Чосер познакомился с принцем Лионелем еще до его отъезда в Ирландию. Судя по всему, принц был маменькиным сынком, хотя не обязательно в отрицательном смысле слова. Он не питал фанатичной любви к битвам и турнирам, но гордился своим старшим братом Черным принцем (сыновья короля Эдуарда даже в пору разногласий сохраняли душевную близость друг другу) и во многом подражал ему: в манере экстравагантно одеваться, заносчиво держать себя, ухаживать за женщинами. Лионель с его робкой натурой чувствовал себя уверенней в обществе матери и ее интеллектуальных друзей, чем в обществе героического воителя-отца, и разговорам о войне предпочитал разговоры о поэзии или живописи – предметах, в которых он лучше разбирался. Характер у него был меланхолический и уклончивый. Он чрезмерно много ел, чрезмерно много пил и избегал серьезных занятий, ссылаясь на отсутствие настроения или на приступы меланхолии. Какого мнения о нем был Чосер, нам не известно, но ясно одно: всю свою жизнь Чосер был предан семье короля Эдуарда (как и сами члены этой семьи были в основном преданы друг другу, о чем единодушно сообщают нам все хроники). Любил Чосер принца Лионеля или недолюбливал – он, по всей вероятности, подобно королеве Филиппе, легко извинял его.

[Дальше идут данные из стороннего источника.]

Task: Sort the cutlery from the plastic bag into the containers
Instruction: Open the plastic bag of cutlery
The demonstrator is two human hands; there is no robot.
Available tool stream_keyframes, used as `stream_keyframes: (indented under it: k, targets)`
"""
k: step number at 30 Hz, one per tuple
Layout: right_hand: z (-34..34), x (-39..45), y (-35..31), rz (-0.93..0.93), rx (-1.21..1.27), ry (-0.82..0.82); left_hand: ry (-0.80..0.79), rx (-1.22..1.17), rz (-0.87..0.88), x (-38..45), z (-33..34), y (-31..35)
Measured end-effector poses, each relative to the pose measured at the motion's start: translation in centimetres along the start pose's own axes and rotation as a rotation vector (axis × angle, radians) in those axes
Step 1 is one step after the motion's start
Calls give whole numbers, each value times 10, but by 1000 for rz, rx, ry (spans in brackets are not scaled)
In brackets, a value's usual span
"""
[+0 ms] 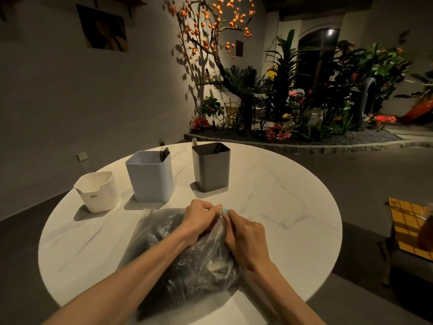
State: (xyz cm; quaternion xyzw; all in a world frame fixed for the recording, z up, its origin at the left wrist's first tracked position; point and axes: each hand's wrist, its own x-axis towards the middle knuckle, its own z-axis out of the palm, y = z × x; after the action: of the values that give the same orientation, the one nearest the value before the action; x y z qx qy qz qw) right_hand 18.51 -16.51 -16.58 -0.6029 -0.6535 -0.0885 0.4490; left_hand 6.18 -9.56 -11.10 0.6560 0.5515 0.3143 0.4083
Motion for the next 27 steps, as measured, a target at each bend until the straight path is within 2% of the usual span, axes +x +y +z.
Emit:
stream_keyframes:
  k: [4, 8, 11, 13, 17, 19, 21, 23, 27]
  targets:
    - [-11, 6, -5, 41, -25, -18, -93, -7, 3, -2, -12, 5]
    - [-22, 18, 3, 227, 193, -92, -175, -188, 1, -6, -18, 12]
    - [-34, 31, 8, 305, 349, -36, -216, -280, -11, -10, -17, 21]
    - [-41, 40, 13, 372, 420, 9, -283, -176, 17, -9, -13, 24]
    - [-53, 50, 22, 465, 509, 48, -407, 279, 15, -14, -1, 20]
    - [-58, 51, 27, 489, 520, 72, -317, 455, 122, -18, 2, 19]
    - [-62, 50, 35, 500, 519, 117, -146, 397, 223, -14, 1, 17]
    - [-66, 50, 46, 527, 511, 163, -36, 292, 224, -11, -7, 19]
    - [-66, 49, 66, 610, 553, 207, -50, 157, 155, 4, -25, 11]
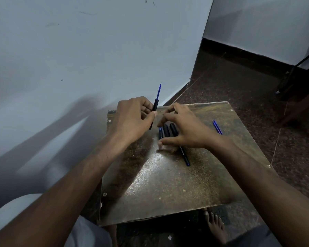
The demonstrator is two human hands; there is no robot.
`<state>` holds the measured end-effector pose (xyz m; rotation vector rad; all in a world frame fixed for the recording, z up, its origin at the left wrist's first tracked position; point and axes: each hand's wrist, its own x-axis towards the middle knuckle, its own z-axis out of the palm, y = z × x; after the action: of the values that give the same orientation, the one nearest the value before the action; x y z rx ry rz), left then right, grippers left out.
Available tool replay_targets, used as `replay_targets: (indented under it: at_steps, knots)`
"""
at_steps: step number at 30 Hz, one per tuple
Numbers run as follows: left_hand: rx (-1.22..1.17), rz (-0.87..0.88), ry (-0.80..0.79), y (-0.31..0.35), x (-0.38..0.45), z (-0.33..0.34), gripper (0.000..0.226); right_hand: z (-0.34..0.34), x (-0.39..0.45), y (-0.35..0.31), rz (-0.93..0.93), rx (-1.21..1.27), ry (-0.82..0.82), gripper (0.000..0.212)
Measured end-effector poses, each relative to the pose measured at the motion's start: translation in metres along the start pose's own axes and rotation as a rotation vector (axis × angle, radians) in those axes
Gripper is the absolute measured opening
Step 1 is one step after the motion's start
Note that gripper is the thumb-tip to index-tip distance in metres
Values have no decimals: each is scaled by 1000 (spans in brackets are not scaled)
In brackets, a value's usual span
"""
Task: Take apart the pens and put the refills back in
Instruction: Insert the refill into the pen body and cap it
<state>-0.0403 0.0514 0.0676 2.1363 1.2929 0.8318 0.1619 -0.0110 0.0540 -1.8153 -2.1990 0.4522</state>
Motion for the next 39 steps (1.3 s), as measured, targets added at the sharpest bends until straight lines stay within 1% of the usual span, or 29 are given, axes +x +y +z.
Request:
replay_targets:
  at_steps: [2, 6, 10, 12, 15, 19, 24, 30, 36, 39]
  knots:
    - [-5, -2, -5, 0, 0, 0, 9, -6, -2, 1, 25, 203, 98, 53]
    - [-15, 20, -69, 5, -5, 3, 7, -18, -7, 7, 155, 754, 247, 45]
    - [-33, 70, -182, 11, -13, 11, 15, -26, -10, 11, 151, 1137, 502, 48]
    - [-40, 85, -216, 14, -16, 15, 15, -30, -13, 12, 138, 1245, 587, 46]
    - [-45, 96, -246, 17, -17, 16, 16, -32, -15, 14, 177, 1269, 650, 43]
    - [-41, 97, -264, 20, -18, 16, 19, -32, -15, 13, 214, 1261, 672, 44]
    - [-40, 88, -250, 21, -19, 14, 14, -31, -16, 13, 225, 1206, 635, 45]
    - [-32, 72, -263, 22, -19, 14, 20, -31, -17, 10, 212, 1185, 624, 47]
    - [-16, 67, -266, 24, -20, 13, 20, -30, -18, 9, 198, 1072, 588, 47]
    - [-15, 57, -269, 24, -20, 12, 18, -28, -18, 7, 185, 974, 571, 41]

Как мы уже говорили, четвертый сын короля Эдуарда, Джон Гонт, был примерно одного с Чосером возраста, возможно его ровесник. Представляется крайне маловероятным, чтобы они не были знакомы в период с 1357 по 1359 год. Неизвестно, что они тогда думали друг о друге, но впоследствии Чосер станет изображать Джона Гонта в своих стихах образцом добродетели. Первая прославленная поэма Чосера – «Книга герцогини» – являла собой элегию на смерть жены Гонта, Бланш Ланкастер (дочери графа Генриха), и поэтическое выражение соболезнования Гонту. По внушающим доверие свидетельствам, Гонт и Чосер стали очень близкими друзьями. Их связывали впоследствии и родственные узы, но куда крепче были связавшие их узы подлинно братской дружбы.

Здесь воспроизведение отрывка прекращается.